The general store continued to operate to some degree through the 1970s. In 1978, Benjamin (one name) and his wife, Cynthia Schultz, purchased four and a half acres that included the grocery store, grist mill, barn, and a small rented house. They initially occupied the second floor of the store building as their residence. Benjamin, an architect and builder with restaurant experience, and Cynthia, a former restaurant owner, jointly pursued their vision of creating a bed and breakfast. In this manner, the "Story Inn" was born. In the decade that followed the couple re-assembled the nearly 24 acres that today defines the old town, converting the upstairs of the grocery store and the surrounding cottages into guest homes and making the name "Story Inn" synonymous with the town itself. The business prospered as destination B&B's gained popularity.

Benjamin and Cynthia Schultz sold the Story Inn in 1992, and the town once again fell into hard times. A federal bankruptcy was followed by receivership, and the entire town was sold at sheriff's sale on February 14, 1999, to an entity owned by Rick Hofstetter, an Indianapolis attorney and preservationist, and Frank Mueller, a German-born restaurateur. Hofstetter and Mueller had previously helped to renovate the iconic Athenaeum (Das Deutsche Haus) in Indianapolis, with Hofstetter serving as the first President of the Athenaeum Foundation and Mueller as the manager of the Rathskeller Restaurant in its basement.
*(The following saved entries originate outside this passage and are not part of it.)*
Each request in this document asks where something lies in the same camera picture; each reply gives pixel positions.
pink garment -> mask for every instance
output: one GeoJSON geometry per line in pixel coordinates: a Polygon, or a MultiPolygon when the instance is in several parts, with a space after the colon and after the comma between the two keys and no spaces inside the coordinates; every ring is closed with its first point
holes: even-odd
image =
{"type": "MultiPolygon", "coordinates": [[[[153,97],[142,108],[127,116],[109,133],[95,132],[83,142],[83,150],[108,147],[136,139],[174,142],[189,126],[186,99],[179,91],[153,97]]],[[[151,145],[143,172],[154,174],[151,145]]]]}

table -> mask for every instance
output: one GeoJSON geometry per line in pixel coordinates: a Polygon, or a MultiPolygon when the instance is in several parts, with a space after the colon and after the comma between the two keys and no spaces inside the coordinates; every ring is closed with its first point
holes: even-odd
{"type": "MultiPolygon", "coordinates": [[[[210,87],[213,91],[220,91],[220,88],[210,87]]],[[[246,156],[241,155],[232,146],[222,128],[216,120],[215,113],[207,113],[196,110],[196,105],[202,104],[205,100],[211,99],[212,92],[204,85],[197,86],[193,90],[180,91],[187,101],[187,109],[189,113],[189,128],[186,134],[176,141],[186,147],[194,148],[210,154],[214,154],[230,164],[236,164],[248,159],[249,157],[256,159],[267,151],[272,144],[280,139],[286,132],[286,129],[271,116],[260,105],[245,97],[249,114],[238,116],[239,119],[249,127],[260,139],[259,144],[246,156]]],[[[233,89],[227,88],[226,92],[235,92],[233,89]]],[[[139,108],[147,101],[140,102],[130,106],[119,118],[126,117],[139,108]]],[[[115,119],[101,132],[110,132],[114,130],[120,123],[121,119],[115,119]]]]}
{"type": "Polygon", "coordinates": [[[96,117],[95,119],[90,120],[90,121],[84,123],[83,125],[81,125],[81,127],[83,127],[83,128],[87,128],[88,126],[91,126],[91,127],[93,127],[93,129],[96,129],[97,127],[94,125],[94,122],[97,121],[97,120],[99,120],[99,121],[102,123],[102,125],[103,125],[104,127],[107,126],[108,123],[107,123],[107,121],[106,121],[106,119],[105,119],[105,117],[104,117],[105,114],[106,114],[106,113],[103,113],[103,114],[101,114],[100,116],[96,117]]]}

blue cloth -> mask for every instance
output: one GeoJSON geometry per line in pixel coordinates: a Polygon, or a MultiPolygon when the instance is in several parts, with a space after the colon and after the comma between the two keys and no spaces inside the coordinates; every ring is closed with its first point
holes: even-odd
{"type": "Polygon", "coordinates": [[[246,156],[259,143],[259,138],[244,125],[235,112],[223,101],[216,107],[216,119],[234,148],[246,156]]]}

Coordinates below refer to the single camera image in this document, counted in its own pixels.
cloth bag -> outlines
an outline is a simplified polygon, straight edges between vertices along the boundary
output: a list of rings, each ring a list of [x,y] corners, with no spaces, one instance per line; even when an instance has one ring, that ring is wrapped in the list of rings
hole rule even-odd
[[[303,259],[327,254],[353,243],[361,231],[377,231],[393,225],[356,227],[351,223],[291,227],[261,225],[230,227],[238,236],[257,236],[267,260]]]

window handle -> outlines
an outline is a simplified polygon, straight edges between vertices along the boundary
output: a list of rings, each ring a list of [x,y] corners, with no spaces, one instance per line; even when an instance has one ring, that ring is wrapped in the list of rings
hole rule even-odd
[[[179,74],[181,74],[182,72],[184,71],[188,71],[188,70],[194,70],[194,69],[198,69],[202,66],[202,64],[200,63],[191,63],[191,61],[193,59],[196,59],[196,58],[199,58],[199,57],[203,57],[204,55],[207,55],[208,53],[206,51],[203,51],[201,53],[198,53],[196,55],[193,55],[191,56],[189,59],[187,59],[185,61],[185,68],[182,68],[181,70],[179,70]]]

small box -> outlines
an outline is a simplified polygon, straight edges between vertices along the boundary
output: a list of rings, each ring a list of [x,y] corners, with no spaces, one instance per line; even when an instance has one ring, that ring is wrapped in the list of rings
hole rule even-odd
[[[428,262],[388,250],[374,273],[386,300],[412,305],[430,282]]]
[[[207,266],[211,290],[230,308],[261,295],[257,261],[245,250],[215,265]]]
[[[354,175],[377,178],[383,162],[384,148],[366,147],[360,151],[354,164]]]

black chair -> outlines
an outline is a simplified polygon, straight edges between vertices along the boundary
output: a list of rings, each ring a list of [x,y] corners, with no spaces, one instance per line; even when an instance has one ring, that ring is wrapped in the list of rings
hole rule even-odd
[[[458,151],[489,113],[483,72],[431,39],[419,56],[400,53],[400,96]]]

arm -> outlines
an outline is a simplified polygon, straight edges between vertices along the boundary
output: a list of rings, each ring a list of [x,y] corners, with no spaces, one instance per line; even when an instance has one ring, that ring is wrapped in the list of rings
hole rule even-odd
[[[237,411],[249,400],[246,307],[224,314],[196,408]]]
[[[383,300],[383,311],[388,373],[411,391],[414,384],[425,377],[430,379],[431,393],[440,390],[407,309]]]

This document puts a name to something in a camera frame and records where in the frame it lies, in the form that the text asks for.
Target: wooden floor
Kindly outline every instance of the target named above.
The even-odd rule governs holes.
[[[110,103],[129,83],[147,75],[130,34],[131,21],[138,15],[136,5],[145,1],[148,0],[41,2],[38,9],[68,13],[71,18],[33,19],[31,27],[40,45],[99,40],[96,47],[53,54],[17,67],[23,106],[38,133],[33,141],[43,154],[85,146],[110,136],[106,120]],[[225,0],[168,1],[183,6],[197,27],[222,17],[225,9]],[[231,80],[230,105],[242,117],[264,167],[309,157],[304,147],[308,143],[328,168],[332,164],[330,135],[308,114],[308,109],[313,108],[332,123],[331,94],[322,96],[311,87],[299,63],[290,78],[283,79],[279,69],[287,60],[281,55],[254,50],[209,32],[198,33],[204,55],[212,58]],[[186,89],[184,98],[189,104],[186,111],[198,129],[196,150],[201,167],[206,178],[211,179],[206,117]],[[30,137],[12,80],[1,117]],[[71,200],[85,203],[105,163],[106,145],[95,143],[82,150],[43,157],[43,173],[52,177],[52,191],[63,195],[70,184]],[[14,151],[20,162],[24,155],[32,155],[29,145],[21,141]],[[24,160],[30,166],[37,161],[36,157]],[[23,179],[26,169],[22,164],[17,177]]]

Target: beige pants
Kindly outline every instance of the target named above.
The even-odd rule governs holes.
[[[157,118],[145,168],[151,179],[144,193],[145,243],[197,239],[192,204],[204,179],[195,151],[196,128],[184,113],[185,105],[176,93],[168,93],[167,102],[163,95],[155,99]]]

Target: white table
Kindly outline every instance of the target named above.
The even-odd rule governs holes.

The village of Story, Indiana, is now a little more than its country inn bed & breakfast. The second floor of the Old Wheeler-Hedrick General Store, which local lore has that it was also once a Studebaker buggy dealership where wagons and buggy were assembled, has been renovated into four bed & breakfast accommodations notable for its ghost named the “Blue Lady". The Blue Lady is supposedly an innocuous apparition with flowing white robes whose cheeky behavior has been observed by Story Inn employees and recorded in guest books since the 1970s.

Story’s Old General Store is now a restaurant. Much of the history of Story and the region which straddles the Ohio River, is depicted in Rick Hofstetter's book, Kentuckiana Roads: A Freidenker's Story of Life in America's Flyover Middle. In March, 2019, the village was listed on the National Register of Historic Places.

Story Inn hosts the annual Indiana Wine Fair in May. The Inn is just thirteen miles from the village of Nashville, Indiana and is located adjacent to the southwestern boundary of Brown County State Park.